Young recounted registering voters and fighting for service at “whites only” restaurants in Birmingham, Ala. in 1963. He also spoke of his involvement in the civil rights movement at a time when police dogs attacked protesters and firemen blasted marchers with hoses.
“You had a political movement in Washington being inspired and empowered by a spiritual movement in the South,” he said.
Young said King’s historic “I Have a Dream” speech, attended by 250,000 people in front of the Lincoln Memorial, outlined the dreams of people of all colors in only 19 minutes.
“(King’s speech) was a clarion call for a human rights movement that has gone all around the world,” he said.
“The March defined the resolution of the problem without violence. It said that we are one with the American dream.

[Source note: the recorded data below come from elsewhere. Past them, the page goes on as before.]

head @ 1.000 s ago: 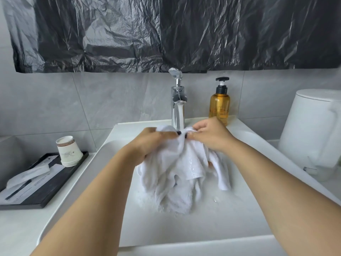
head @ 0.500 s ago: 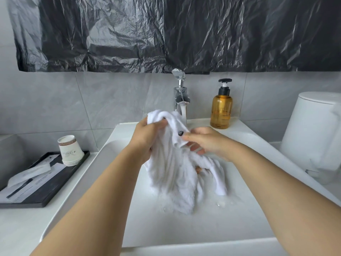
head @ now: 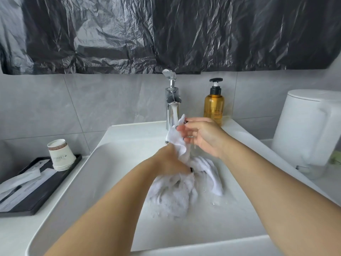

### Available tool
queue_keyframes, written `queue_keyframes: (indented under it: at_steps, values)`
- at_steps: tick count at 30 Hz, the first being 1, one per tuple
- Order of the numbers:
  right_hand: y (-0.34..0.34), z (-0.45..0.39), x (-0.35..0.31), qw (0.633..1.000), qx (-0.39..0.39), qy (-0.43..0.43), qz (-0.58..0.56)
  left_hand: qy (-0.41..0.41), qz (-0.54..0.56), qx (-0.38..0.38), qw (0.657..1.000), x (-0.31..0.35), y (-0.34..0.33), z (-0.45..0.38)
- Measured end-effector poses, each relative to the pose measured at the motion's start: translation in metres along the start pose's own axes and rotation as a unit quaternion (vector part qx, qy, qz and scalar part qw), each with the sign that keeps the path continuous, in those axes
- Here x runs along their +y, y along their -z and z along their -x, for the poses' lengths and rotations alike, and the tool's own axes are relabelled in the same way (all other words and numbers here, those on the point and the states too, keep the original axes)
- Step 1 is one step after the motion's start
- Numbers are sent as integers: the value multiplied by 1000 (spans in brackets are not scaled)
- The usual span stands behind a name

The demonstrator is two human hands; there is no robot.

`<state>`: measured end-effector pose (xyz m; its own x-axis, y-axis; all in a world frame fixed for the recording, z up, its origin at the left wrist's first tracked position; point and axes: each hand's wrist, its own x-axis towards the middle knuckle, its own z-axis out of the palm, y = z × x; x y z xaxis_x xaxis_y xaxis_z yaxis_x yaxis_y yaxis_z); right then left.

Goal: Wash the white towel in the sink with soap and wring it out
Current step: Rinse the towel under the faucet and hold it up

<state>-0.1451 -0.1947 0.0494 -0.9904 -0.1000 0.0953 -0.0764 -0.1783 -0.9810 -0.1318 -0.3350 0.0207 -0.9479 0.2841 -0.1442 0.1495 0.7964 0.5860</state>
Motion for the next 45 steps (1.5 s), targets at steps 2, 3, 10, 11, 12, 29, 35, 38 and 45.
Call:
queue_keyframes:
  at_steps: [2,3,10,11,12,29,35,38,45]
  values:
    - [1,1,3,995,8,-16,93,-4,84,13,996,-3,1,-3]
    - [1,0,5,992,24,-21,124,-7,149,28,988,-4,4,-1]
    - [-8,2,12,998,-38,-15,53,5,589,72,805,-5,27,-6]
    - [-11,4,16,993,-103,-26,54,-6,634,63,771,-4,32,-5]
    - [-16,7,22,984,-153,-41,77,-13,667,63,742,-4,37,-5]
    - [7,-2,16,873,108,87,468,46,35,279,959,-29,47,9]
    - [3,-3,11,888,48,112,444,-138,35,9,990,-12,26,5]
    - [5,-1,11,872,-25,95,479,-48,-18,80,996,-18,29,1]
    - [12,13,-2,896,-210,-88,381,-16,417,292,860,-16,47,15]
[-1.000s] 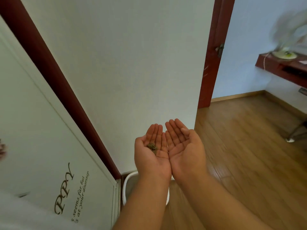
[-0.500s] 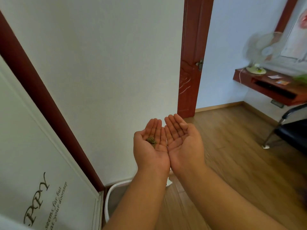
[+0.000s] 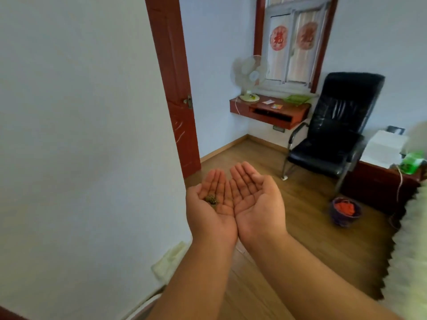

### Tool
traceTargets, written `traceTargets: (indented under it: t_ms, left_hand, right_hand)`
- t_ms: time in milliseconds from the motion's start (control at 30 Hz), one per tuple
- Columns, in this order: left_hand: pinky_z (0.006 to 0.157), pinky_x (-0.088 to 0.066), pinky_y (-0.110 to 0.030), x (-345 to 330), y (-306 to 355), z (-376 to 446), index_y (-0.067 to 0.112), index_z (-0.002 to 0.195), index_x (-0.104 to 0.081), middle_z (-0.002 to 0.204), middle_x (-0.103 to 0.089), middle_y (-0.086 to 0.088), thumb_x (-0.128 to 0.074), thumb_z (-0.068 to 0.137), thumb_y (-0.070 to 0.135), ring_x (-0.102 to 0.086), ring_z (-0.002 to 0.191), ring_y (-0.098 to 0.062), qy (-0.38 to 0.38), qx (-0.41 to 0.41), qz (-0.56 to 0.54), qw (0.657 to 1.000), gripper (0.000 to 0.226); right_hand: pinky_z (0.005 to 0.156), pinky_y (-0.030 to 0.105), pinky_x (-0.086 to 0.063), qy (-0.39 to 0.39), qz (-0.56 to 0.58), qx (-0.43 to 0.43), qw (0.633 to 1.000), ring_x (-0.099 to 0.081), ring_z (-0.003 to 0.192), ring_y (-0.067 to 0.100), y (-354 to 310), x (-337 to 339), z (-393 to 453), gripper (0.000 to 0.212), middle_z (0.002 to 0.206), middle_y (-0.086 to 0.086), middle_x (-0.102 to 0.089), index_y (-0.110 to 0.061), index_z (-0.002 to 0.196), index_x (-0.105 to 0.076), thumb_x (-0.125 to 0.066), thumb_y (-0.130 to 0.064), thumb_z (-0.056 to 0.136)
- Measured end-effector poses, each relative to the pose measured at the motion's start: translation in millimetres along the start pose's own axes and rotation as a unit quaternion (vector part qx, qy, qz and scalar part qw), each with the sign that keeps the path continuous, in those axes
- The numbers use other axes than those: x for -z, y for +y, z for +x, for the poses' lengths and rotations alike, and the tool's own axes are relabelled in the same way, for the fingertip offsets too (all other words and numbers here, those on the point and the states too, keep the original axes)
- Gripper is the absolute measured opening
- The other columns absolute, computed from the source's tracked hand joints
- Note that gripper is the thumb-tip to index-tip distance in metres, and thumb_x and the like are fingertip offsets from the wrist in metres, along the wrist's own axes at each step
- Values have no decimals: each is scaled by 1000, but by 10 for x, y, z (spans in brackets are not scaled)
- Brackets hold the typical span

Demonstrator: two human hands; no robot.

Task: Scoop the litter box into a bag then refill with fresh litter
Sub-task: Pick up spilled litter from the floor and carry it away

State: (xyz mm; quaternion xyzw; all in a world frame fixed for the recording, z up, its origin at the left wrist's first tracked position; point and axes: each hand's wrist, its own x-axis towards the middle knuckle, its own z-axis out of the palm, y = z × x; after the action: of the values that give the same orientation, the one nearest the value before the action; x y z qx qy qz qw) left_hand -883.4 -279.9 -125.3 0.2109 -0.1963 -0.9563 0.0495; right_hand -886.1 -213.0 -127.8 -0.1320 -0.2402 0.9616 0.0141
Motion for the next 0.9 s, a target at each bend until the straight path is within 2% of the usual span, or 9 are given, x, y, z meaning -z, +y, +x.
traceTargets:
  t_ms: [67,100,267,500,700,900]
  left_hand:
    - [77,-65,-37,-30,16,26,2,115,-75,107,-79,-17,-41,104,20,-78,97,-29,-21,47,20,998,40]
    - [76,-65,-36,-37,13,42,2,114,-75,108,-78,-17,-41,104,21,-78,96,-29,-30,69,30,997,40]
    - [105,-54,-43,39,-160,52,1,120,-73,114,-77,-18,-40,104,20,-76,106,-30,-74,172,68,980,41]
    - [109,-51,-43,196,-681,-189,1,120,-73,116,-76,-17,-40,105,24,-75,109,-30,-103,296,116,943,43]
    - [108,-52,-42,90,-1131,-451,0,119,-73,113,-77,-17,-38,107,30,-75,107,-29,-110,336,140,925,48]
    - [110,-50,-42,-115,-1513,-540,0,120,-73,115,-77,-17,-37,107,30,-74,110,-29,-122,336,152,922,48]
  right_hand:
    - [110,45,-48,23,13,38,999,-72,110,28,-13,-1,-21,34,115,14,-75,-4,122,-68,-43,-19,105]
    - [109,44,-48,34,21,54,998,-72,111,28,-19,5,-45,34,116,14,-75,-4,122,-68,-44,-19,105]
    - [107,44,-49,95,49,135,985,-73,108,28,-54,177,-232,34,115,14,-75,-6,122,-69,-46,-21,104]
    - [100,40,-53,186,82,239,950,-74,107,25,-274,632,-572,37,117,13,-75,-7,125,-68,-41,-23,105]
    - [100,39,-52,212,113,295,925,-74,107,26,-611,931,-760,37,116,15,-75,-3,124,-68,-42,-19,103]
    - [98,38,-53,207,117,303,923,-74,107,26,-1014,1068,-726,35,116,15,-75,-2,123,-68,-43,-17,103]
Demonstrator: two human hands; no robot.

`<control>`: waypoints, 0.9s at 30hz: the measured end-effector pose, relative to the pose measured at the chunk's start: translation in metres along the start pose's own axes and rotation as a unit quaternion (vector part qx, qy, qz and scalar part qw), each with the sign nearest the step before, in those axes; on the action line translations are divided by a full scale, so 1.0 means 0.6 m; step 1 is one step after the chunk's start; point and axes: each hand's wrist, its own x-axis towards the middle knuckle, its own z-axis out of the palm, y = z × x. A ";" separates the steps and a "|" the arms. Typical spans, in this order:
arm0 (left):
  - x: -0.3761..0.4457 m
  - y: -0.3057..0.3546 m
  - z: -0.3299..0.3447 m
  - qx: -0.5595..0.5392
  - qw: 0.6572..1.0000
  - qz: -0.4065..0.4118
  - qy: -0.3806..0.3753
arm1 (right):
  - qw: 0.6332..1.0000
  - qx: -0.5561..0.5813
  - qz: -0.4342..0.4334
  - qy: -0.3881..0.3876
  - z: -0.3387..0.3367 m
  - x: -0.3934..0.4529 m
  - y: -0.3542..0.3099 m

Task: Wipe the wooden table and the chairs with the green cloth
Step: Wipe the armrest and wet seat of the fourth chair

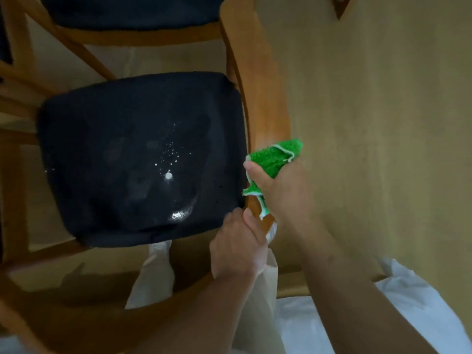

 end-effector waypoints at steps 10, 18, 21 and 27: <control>-0.007 0.002 0.011 0.036 0.997 -0.003 0.068 | 0.993 0.047 -0.103 -0.020 -0.040 0.152 -0.129; -0.003 0.005 0.000 0.044 0.998 -0.024 0.023 | 0.984 0.033 0.031 -0.171 -0.035 -0.071 0.017; -0.002 0.005 -0.001 0.046 0.998 -0.024 0.021 | 0.982 0.067 0.068 -0.165 -0.026 -0.081 0.032; -0.004 -0.002 0.004 0.020 0.998 -0.001 0.060 | 0.991 0.086 -0.003 -0.098 -0.046 -0.001 -0.036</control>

Building a global community where inalienable rights are respected was the aim of those dreams,” Young said.
Fauntroy served as the director of the Washington bureau of the SCLC and, while serving as a congressman, was arrested for protesting apartheid at the South African embassy.
Friday, he offered his recollections of the impact of the summer of 1963 on society.
“The message is, `what we have gained from our fathers, we must earn for ourselves,’ ” Fauntroy said. “We owe (the demonstrators) a great debt of gratitude.”
“We know that though we’ve come a long, long way, we still have a long way to go,” Young said.
Barry briefly told the crowd about his involvement with King and the civil rights movement and then compared the struggle to the District’s troubled history with home rule and voting rights.
“We come 35 years later and we’re still not free,” he said. “The Congress has disrespected us, but we’re still determined to get our freedom here in Washington.”
“We can, we will, we must overcome,” Fauntroy said.
The exhibit, in the Colonnade Gallery on the Marvin Center’s third floor, is open daily from 9 a.m. to 10 p.m. until Oct. 28.